• [WHAT YOU HAVE TO DO] Search the data for the word "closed" and copy out every line that has it.

• [RECORDS PROVIDED]
>>>

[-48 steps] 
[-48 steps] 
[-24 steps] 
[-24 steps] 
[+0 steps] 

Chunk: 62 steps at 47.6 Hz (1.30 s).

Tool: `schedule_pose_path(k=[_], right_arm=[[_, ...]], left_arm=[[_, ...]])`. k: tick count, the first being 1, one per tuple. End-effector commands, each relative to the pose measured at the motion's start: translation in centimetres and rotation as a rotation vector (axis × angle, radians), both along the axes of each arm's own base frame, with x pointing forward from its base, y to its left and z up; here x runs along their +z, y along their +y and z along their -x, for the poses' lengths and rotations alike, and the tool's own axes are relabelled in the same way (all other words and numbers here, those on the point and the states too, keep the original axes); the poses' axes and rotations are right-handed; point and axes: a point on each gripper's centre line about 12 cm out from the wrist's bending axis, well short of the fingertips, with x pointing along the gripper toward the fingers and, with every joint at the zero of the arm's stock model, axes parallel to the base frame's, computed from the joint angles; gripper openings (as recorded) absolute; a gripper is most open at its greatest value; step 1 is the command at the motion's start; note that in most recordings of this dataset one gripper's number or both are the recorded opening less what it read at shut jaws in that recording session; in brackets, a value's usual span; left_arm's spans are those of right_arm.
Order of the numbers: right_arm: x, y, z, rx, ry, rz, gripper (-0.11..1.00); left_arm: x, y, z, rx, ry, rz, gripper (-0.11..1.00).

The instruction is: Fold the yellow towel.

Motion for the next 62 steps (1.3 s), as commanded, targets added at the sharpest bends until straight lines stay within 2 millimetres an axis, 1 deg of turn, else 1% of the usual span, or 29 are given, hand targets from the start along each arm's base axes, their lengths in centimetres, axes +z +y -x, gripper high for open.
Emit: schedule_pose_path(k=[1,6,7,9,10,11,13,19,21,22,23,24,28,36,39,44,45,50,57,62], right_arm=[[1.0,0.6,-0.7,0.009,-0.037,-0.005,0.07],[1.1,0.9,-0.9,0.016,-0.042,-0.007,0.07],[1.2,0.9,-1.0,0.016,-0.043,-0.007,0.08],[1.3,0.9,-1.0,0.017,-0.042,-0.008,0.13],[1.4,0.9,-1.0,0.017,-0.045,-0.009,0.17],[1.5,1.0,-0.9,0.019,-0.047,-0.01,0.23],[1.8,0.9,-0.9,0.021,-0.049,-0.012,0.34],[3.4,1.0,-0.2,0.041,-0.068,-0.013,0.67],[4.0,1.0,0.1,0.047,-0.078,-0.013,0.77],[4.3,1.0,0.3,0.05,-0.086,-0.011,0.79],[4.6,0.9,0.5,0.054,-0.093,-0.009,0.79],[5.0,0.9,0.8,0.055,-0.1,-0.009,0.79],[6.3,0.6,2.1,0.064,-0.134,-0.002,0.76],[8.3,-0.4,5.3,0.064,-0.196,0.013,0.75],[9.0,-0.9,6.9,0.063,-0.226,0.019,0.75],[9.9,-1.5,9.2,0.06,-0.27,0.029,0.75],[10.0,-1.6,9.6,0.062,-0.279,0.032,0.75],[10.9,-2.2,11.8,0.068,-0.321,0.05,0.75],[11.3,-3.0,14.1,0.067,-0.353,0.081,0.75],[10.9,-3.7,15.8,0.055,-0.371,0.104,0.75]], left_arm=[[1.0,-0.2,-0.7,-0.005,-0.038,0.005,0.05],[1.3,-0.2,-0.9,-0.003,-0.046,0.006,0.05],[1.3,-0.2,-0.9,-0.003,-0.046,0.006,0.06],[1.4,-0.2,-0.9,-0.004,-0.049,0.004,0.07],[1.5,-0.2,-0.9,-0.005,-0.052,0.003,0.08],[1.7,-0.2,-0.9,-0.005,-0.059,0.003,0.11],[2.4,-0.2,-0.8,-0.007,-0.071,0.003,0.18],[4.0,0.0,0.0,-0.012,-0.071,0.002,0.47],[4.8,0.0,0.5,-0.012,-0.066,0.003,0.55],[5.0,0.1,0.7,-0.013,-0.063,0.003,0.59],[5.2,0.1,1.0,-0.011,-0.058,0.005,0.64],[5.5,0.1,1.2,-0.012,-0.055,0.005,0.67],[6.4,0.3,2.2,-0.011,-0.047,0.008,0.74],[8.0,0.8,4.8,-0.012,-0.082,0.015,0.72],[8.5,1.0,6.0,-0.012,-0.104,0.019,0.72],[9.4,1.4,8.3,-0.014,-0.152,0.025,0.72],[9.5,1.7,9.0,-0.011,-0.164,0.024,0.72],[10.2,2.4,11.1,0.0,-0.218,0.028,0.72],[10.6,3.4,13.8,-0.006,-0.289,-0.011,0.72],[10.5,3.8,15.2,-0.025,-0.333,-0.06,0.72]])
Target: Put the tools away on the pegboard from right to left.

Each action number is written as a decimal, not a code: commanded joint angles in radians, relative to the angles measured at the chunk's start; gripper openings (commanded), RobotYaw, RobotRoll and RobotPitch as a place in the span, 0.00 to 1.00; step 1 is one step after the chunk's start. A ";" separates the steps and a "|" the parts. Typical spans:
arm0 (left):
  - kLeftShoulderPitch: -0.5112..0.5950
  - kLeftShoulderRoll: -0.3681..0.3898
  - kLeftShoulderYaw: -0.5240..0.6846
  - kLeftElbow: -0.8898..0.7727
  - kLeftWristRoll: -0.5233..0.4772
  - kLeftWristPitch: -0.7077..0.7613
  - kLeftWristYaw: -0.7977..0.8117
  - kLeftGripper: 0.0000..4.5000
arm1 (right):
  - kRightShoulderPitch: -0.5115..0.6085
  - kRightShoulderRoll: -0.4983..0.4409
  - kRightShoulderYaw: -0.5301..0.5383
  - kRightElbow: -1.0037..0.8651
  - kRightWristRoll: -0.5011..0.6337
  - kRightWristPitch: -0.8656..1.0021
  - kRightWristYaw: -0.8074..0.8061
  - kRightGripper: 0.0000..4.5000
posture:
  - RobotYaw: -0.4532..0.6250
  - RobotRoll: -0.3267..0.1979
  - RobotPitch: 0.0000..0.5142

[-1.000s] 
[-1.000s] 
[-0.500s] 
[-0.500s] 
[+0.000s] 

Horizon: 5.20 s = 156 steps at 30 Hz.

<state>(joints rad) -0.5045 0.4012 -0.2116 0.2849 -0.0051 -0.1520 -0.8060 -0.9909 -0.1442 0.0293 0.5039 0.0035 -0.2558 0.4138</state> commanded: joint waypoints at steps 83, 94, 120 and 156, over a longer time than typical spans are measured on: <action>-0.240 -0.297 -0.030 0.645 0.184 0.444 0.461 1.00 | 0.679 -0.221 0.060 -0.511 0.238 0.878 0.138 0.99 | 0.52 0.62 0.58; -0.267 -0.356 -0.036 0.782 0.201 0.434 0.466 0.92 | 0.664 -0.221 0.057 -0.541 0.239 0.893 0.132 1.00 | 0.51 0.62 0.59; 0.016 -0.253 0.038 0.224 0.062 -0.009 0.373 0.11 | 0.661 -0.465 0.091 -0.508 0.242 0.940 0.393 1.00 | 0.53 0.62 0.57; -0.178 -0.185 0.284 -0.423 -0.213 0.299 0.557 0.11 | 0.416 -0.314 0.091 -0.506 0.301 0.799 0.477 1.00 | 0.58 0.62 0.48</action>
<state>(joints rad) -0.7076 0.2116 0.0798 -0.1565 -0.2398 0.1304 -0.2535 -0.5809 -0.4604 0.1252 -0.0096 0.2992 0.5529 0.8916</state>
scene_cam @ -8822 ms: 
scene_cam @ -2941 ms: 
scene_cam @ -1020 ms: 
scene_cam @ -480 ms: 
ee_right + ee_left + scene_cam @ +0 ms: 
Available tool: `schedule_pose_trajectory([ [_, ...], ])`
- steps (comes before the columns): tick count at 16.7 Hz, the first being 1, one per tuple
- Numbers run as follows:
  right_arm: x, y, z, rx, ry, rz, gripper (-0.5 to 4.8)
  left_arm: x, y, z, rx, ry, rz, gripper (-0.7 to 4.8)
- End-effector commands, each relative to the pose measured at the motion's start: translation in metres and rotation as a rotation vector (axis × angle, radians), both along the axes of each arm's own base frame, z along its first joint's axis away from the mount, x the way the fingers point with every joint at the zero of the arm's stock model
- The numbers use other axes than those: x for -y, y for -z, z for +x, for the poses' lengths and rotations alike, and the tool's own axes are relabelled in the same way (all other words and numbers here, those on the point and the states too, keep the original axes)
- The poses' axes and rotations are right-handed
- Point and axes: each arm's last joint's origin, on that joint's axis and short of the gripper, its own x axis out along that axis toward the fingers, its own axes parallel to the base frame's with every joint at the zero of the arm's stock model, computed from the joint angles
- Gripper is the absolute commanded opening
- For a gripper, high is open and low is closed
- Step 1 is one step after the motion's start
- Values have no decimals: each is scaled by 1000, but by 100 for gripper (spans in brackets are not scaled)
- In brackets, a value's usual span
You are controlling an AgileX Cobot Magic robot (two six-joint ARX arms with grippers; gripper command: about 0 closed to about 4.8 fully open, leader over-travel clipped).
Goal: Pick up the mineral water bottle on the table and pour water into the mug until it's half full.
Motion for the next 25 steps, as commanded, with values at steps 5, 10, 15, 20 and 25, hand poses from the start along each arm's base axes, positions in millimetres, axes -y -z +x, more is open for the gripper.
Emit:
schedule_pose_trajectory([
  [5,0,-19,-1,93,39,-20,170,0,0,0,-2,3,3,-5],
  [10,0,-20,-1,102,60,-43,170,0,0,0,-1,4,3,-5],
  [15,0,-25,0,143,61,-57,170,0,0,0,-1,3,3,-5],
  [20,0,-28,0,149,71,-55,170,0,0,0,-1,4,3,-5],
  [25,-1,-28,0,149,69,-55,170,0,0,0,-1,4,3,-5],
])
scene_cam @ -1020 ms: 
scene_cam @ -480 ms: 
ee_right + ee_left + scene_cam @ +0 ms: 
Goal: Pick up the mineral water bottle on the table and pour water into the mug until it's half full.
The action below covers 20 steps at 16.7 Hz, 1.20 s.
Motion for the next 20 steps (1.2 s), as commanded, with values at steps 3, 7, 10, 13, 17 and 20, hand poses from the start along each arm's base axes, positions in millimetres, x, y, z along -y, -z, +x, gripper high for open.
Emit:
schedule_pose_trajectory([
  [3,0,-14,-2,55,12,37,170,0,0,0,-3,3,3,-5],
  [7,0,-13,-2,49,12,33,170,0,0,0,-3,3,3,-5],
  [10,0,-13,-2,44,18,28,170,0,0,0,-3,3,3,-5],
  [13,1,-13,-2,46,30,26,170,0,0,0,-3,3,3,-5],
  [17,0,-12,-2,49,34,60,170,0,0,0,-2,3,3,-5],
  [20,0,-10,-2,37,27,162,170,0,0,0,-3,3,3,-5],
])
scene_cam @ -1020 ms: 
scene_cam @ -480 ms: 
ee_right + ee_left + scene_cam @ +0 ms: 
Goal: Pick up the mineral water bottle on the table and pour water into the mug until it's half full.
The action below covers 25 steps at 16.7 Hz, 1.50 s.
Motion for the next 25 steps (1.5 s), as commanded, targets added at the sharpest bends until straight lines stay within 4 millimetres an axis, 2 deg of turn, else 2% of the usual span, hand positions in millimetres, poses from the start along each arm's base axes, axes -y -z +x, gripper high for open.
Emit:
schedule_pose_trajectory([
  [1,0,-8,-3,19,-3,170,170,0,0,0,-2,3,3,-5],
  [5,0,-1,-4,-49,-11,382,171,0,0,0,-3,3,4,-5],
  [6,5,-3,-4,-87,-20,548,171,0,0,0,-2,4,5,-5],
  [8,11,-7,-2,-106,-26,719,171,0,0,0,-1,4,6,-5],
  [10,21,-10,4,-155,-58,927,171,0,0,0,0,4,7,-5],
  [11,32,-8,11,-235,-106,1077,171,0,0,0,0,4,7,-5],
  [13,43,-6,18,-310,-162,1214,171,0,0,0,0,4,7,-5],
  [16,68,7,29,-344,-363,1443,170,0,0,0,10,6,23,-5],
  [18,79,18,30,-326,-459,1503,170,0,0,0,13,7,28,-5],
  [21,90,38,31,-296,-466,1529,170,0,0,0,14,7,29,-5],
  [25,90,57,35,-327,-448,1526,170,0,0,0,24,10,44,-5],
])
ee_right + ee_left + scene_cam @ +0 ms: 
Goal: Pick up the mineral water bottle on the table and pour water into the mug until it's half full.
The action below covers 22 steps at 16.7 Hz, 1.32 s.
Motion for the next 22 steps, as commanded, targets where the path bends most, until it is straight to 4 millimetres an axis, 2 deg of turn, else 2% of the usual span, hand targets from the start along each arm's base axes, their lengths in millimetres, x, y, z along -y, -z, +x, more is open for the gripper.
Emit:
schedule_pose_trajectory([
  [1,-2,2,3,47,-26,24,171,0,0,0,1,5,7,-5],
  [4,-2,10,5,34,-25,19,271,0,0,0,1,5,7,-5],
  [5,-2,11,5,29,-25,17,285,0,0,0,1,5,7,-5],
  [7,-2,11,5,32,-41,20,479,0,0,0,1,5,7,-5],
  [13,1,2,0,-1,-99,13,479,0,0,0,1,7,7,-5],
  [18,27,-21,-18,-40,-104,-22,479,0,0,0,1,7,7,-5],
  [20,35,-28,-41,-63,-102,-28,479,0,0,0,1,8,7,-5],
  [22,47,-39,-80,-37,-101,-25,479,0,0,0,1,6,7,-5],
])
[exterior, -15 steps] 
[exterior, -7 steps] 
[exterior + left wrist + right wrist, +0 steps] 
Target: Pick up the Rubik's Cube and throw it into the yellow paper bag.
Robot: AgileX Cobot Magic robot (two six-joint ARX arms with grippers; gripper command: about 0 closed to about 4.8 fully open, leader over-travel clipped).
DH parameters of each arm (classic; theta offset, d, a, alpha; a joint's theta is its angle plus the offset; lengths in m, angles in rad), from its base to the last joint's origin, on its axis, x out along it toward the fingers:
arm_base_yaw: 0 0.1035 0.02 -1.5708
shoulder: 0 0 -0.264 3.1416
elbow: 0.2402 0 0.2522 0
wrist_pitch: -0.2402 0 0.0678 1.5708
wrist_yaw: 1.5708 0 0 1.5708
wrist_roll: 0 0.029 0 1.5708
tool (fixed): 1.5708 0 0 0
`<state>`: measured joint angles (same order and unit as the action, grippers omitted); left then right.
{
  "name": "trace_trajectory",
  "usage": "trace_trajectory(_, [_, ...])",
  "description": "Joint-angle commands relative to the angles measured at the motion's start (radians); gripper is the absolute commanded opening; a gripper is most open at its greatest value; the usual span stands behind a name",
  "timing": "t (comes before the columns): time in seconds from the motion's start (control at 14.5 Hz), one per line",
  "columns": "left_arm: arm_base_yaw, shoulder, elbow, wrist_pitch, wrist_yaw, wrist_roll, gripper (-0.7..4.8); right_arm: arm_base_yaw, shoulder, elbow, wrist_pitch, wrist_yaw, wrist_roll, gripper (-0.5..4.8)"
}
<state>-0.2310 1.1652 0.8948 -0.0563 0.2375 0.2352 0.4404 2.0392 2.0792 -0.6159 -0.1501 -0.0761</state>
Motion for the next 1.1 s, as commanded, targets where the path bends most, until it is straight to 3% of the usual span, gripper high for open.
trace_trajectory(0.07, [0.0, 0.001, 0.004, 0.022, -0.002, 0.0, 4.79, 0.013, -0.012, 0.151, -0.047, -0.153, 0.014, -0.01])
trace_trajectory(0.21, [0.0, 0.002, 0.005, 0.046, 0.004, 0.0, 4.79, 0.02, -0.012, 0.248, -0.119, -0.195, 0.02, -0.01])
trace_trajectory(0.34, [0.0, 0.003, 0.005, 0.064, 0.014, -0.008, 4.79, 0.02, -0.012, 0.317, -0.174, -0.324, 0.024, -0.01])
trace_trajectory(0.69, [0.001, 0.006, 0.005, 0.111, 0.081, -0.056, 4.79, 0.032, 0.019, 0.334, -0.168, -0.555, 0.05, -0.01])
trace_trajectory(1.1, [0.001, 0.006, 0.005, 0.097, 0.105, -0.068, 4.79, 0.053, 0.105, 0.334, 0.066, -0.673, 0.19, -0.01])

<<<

• [THE ANSWER]
- For a gripper, high is open and low is closed
You are controlling an AgileX Cobot Magic robot (two six-joint ARX arms with grippers; gripper command: about 0 closed to about 4.8 fully open, leader over-travel clipped).
Robot: AgileX Cobot Magic robot (two six-joint ARX arms with grippers; gripper command: about 0 closed to about 4.8 fully open, leader over-travel clipped).

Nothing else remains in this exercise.